Exempted Transactions Under Section 73
Following
transactions are excluded from the definition of speculation transactions:
- Hedging Contracts for raw materials: These are the
contracts mostly entered into by manufacturers or merchandise to hedge against
any loss. Such loss may occur if the price at which the contract is entered
into between the parties fluctuates in the future on the date of actual
delivery. These are the contracts to cover the losses of the price of raw
materials or merchandise at the time of actual delivery.
- Hedging contracts for stock & shares:
These are the contract similar to that of above with the only difference of
being shares. Here the contracts are entered into for covering the losses
against price fluctuations in cases of holding of stocks & shares.

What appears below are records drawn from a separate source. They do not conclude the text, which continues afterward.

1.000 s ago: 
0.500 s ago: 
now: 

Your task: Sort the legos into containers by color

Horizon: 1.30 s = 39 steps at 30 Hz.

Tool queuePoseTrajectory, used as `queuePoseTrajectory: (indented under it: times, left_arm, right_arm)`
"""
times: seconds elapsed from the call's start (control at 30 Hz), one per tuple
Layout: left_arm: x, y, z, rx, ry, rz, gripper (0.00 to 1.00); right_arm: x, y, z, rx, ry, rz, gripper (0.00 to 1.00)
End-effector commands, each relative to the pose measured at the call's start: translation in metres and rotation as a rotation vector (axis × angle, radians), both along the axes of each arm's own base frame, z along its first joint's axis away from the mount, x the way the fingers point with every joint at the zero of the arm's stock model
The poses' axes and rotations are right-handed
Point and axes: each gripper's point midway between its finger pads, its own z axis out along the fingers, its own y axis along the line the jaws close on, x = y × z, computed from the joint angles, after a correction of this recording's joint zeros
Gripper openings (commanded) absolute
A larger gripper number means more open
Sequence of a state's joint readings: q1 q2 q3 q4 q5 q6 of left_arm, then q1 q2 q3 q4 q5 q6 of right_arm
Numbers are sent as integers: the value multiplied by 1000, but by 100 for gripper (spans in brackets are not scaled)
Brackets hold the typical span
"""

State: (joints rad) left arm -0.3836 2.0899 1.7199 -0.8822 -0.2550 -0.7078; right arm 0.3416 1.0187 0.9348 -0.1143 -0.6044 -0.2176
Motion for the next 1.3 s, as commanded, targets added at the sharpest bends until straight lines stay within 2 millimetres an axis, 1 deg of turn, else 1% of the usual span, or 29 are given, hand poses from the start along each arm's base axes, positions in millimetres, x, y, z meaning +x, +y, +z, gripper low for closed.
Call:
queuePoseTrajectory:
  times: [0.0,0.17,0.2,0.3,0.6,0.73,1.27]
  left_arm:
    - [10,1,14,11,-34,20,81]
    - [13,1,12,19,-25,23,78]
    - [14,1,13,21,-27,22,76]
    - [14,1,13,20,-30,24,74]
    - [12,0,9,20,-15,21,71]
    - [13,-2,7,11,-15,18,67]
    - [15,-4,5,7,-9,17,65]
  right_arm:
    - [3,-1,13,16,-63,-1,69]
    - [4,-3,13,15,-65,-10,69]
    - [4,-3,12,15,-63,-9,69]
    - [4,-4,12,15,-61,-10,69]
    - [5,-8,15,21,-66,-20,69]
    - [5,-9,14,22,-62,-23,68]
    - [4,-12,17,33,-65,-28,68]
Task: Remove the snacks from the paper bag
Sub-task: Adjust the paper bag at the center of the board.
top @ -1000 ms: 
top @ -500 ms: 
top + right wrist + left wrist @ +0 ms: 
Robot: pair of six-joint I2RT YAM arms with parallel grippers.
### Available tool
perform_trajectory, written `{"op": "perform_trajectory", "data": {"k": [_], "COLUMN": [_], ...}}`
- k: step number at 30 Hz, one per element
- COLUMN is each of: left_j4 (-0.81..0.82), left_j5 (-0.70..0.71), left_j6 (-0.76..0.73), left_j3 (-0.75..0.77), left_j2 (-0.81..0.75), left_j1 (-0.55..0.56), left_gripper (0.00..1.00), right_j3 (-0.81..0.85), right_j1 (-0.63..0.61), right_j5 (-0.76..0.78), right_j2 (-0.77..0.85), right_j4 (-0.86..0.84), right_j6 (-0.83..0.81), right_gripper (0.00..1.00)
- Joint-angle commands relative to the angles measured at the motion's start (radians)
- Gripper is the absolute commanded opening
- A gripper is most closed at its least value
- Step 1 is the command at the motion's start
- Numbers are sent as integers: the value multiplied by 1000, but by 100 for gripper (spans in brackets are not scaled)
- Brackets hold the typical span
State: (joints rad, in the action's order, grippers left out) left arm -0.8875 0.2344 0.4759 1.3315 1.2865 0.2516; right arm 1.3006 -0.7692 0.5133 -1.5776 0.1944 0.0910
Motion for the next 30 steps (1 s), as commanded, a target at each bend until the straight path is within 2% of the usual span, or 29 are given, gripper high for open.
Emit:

- Forward Contract: These are the contracts entered into between
parties in which parties agreed to trade for the commodity at the set price in
future date irrespective of the actual price prevailing during the actual transaction
in a future date.
- Derivative trading: Derivatives are the securities whose value is
derived from underlying assets such as bonds, stocks, etc. Thus investment is
made under derivative trading in equity and currency to get the exposure of
higher returns & investments.
Treatment of loss from Speculative Business
As
per section 73 of the Income Tax Act, 1961 losses from Speculative Business are
treated as follows:
- Loss
accruing from the speculation business carried on by assesses can be set off
only against the profit of another speculation business. Assesses cannot adjust
the loss from speculation business against any other income.
- In
any assessment year, loss from the speculation business is not wholly set off,
such non-set off a loss or in the case where there is no income from any other
speculation business such whole loss can be carried forward to the next
assessment years.
- And
in the next assessment year, it shall be set off against the profit from
speculation business occurring during that year and in case of no income in
that year also, they are carried forward again for the next assessment year and
so on.
Carry forward of loss of Speculative
Business
- Loss
from the speculative business can be carried forward for up to the next four
assessment years.
- Carried
forward losses can be set off only against speculation income and no other
income. If there is no income in such subsequent year also, they are carried forward
for the next year and so on.
- Such
losses cannot be carried forward by an assesses if he has not filed his Income
Tax Return for the Financial Year within the due date.
- There
is no compulsion to carry on the business in future dates at the time of set
off.
Contrary View of Section 73 with Case Laws
- Section
73 applies to the companies whose part business consists of purchase & sale
of shares are included as speculative business. Part means some portion of the
business, it may include 90% of the business, but the whole 100% is not
considered as a part business. However, in the case of Arvind Investment Ltd.
The high court of Calcutta has decided in contrary view that section 73 applies
in cases where part business as well whole business consists of the activity of
purchase & sale of shares.
- Gross
total income shall be the total of Income, Profit & Loss. Loss is a negative
income that should be considered as a part of income decided by the high court
in the case of Aryasthan Corporation Ltd.
- The
purchase of shares and apply the shares are the entirely two different concepts
under section 73. The purchase of the shares is covered under speculative
business. But if any company applies for the share of another company and
shares are allotted to such a company who later sale such allotted share
doesn’t come under section 73. The same has been decided in the case of Ginni
Finance Pvt Ltd by the “C” bench of Calcutta ITAT that the loss incurred by the
assesses by selling the shares of one company whose shares have been acquired
by the assesses. Such loss doesn’t cover under section 73, and it can’t be said
as a loss against the purchase & sale of shares of other companies.